Hipertermi berhubungan dengan proses infeksi
Setelah dilakukan asuhan keperawatan selama 2x24 jam diharapkan tidak terjadi hipertermi atau peningkatan suhu tubuh dengan kriteria hasil:
Suhu tubuh dalam rentan normal (36,5-37oC)
Nadi dalam rentan normal 80-120x/menit
RR dalam rentan normal 18-24x/menit
Tidak ada perubahan warna kulit dan tidak ada pusing.

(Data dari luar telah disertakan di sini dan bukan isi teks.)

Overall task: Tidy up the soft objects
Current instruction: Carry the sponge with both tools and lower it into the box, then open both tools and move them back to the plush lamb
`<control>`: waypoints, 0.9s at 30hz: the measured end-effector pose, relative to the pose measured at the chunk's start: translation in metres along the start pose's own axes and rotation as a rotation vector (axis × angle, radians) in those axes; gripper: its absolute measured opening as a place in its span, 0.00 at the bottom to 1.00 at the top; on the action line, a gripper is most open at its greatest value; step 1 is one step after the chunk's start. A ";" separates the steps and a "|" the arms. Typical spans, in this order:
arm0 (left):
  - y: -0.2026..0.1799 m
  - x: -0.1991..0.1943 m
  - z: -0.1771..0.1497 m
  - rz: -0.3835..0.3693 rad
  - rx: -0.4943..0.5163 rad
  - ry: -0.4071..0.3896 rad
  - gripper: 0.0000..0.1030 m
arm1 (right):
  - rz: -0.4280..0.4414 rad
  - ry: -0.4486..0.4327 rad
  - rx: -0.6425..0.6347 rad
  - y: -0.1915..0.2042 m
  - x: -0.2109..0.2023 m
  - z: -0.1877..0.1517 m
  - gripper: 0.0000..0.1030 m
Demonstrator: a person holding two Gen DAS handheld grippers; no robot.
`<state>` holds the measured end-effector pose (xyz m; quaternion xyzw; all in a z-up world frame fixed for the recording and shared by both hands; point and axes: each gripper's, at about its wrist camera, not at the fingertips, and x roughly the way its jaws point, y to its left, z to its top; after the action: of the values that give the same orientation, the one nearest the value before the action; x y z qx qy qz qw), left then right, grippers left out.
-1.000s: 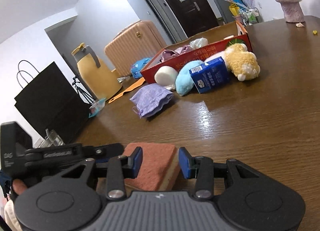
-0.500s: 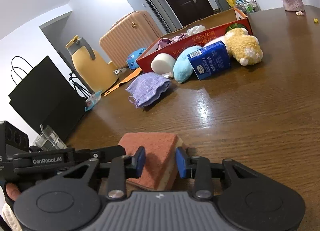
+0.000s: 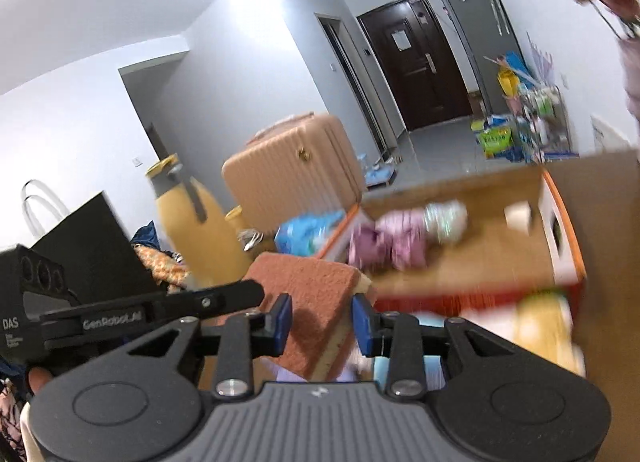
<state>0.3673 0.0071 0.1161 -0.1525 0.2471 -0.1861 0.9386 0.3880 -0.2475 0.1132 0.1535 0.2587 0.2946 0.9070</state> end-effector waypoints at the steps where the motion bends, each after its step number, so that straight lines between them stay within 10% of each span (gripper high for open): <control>1: 0.007 0.015 0.015 0.013 -0.011 0.007 0.37 | -0.005 0.003 -0.003 -0.004 0.015 0.014 0.32; 11: 0.066 0.126 0.035 0.167 -0.029 0.199 0.44 | -0.023 0.183 0.167 -0.069 0.155 0.049 0.32; 17: 0.067 0.128 0.018 0.208 0.080 0.202 0.68 | -0.057 0.283 0.186 -0.080 0.195 0.027 0.32; 27: 0.048 0.088 0.037 0.242 0.147 0.112 0.71 | -0.091 0.237 0.107 -0.068 0.161 0.039 0.39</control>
<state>0.4712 0.0195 0.0927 -0.0417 0.3013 -0.0972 0.9477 0.5526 -0.2065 0.0544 0.1539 0.3862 0.2549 0.8730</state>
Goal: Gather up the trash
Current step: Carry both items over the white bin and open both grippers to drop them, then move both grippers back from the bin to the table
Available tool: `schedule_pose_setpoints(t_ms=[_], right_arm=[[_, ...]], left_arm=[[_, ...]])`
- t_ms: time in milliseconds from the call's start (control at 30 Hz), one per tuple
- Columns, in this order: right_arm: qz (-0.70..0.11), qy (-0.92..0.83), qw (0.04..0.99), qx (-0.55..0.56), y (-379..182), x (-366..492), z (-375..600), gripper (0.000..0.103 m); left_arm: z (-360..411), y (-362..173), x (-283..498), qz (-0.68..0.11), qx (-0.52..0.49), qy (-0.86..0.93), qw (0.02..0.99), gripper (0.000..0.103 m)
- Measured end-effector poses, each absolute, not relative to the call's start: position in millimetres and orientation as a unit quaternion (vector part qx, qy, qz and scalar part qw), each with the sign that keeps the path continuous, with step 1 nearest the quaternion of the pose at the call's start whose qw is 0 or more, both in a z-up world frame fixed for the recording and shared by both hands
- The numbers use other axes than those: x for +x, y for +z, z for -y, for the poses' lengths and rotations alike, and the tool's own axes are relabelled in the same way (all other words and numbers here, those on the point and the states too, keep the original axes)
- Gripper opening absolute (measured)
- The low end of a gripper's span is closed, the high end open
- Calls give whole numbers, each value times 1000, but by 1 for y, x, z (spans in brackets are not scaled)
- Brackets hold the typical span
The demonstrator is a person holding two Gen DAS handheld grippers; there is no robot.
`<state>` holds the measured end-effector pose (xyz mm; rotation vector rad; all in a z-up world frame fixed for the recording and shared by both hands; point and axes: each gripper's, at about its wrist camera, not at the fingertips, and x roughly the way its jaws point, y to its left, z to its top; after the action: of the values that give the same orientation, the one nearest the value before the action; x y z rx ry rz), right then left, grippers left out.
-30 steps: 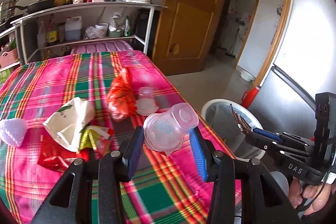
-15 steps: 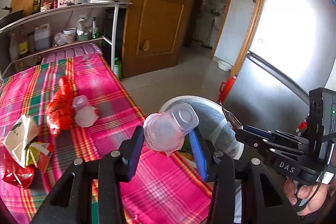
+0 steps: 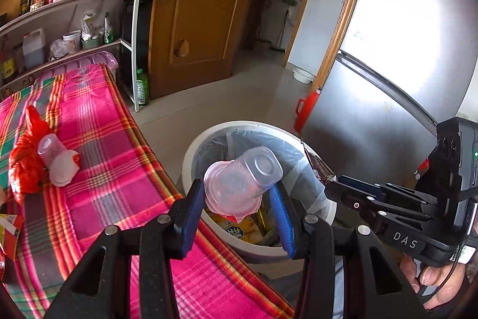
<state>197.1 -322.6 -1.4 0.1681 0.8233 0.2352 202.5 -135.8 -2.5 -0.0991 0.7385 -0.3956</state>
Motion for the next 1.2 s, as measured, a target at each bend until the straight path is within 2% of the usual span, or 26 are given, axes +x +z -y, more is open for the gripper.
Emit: schedule_pose_setpoints(t_ms=[267,367,1133,1200], right_arm=[[-418,109,897,92,-16,210,330,25],[-421,107,896,92,-18,210,331,26],[-375,134,915,63,20,181,300,28],[-372,140,916,61,24,178,296,28]], left_arm=[[152,-16,221,-379,-46,-200,902,49],[153,-19,224,-384,-52,-203,899,58],[106,11,180,-332,-79,-176,924,58],[99,13,175,-327,-81,-168,927,61]])
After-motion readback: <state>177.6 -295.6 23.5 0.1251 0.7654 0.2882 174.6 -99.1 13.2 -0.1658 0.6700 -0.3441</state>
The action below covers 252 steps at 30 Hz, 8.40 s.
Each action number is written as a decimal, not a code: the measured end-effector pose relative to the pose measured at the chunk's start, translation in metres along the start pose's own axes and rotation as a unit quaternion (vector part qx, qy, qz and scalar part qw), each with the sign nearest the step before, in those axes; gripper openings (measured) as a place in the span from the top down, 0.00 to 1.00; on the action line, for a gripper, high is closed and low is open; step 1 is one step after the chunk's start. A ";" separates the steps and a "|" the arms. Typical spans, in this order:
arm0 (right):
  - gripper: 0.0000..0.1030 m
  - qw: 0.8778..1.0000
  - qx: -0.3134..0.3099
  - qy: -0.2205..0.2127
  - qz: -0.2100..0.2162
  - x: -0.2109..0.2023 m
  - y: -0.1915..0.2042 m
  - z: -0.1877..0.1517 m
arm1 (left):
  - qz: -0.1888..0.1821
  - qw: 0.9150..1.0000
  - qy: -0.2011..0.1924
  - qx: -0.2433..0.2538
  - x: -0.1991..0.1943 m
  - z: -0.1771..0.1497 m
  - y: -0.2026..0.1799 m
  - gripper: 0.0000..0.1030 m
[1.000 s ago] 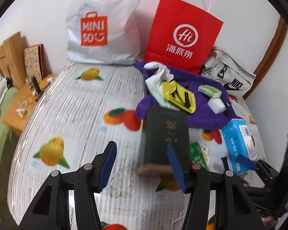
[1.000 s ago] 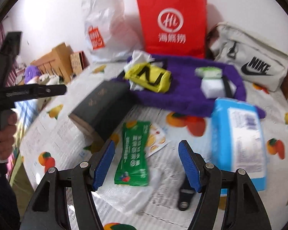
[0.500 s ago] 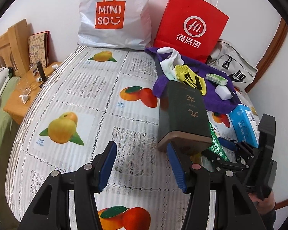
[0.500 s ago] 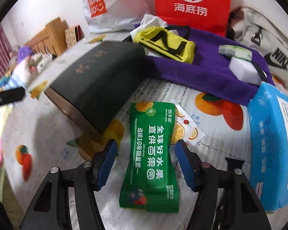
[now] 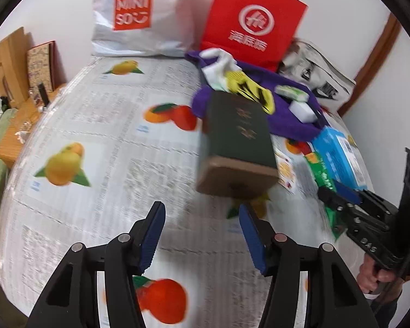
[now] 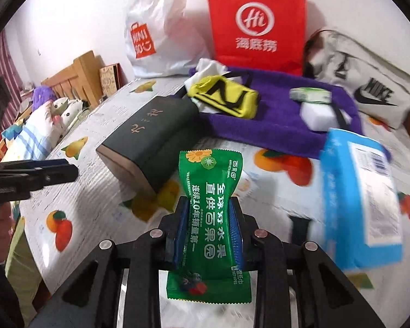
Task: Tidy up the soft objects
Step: 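Lift the green snack packet with the right tool while the left tool grasps the white plastic bag, then carry the plastic bag with the left tool while the right tool carries the snack packet, then lower the plastic bag onto the towel with the left tool while the right tool releases the snack packet there, then withdraw both tools from the towel, moving the right tool toward the fruit-print sachet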
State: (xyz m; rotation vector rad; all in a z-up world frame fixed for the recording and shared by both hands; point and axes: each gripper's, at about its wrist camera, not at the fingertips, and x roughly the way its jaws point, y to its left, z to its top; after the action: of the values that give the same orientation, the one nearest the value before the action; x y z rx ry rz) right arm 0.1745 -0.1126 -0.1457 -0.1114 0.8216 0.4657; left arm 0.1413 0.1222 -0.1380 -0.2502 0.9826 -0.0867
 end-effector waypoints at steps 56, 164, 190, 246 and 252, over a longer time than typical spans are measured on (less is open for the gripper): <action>0.71 0.991 0.118 -0.003 -0.070 -0.046 -0.095 -0.119 | -0.024 0.988 0.031 0.149 0.071 -0.041 -0.139 0.90; 0.71 0.996 0.077 0.025 -0.026 0.101 -0.166 0.163 | 0.013 0.997 -0.047 0.052 0.075 0.183 -0.085 0.90; 0.42 0.998 0.064 0.005 -0.025 0.079 -0.180 0.163 | -0.004 0.997 -0.021 0.080 0.125 0.208 -0.121 0.90; 0.50 0.999 0.025 -0.018 0.024 -0.031 -0.034 0.011 | 0.043 0.995 -0.057 0.071 -0.007 0.084 -0.087 0.32; 0.36 0.999 -0.003 -0.004 0.031 0.021 -0.009 0.018 | 0.071 0.994 -0.062 0.052 -0.018 0.075 -0.049 0.32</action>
State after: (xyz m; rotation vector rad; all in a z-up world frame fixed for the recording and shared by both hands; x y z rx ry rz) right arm 0.2033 -0.1083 -0.1495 -0.0892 0.8173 0.5272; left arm 0.1960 0.0911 -0.0719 -0.0897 0.8663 0.0072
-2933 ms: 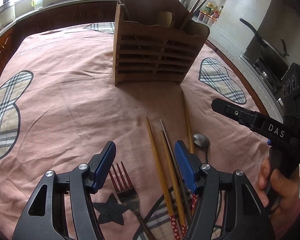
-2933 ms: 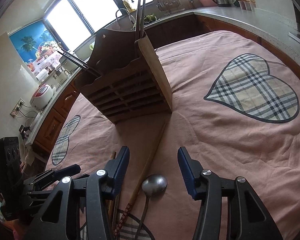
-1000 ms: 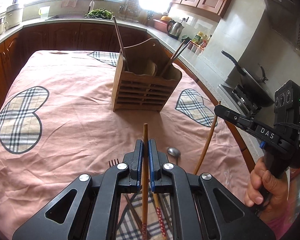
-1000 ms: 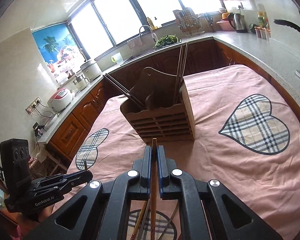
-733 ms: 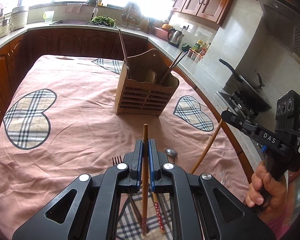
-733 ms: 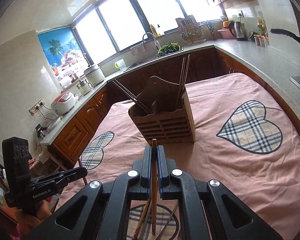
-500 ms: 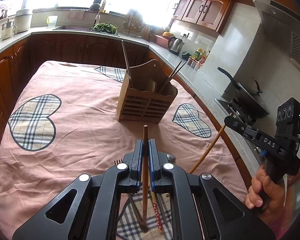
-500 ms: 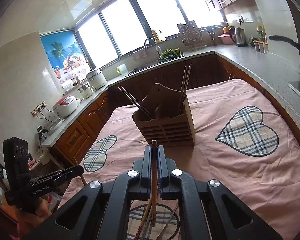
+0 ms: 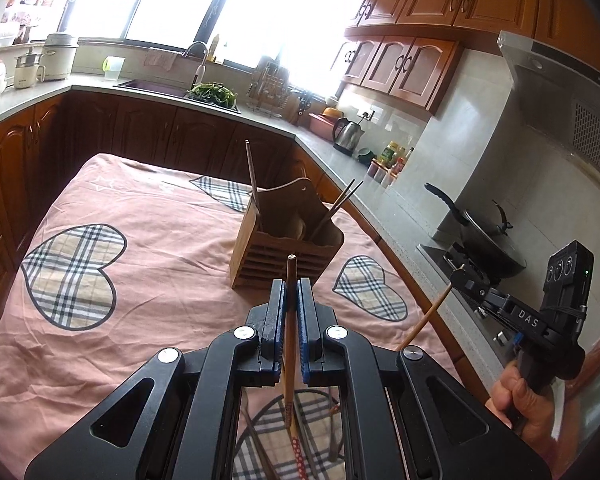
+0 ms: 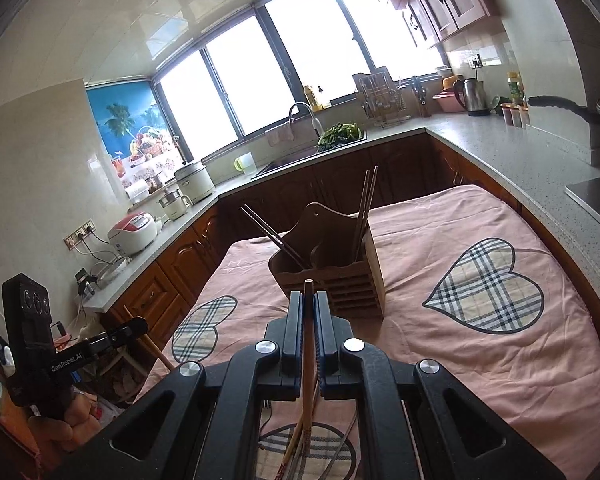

Monitor suhu tubuh sesering mungkin
Monitor warna kulit
Monitor tekanan darah, nadi dan RR
Monitor penurunan tingkat kesadaran
Tingkatkan sirkulasi udara dengan membatasi pengunjung
Berikan cairan dan elektrolit sesuai kebutuhan
Menganjurkan menggunakan pakaian yang tipis dan menyerap keringat
Berikan edukasi pada keluarga tentang kompres hangat dilanjutkan dengan kompres dingin saat anak demam
Kolaborasi dengan dokter dalam pemberian obat penurun panas
2.
Pola nafas tidak efektif berhubungan dengan kekakuan otot pernafasan
Setelah diberikan asuhan keperawatan selama 2x24 jam diharapkan pola nafas kembali efektif dengan kriteria hasil:
RR dalam batas normal 18-24x/menit
Menunjukkan jalan nafas yang paten
Tidak ada sianosis
Tanda-tanda vital dalam rentan normal
Monitor frekuensi nafas
Auskultasi suara nafas
Atur posisi pasien untuk mengoptimalkan ventilasi
Monitor warna kulit
Monitor tekanan darah dan nadi
Berikan Edukasi keluarga tentang hal yang dapat memicu serangan kejang
Kolaborasi dengan dokter dalam pemasangan bronkodilator atau pemberian oksigen.
3.
Resiko tinggi cedra berhubungan dengan spasme otot ekstermitas
Setelah dilakukan tindakan keperawatan selama 2x24 jam diharapkan masalah tidak menjadi aktual dengan kriteria hasil:
Tidak terjadi kejang
Tidak terjadi cedra
Sediakan lingkungan yang aman untuk pasien
Identifikasi kebutuhan dan keamanan pasien
Menghindarkan lingkungan yang berbahaya
Memasang side rail tempat tidur
Menyediakan tempat tidur yang nyaman dan bersih
Membatasi pengunjung
Memberikan penerangan yang cukup
Menganjurkan keluarga untuk menemani pasien
Mengontrol lingkungan dari kebisingan
Edukasi tentang penyakit kepada keluarga.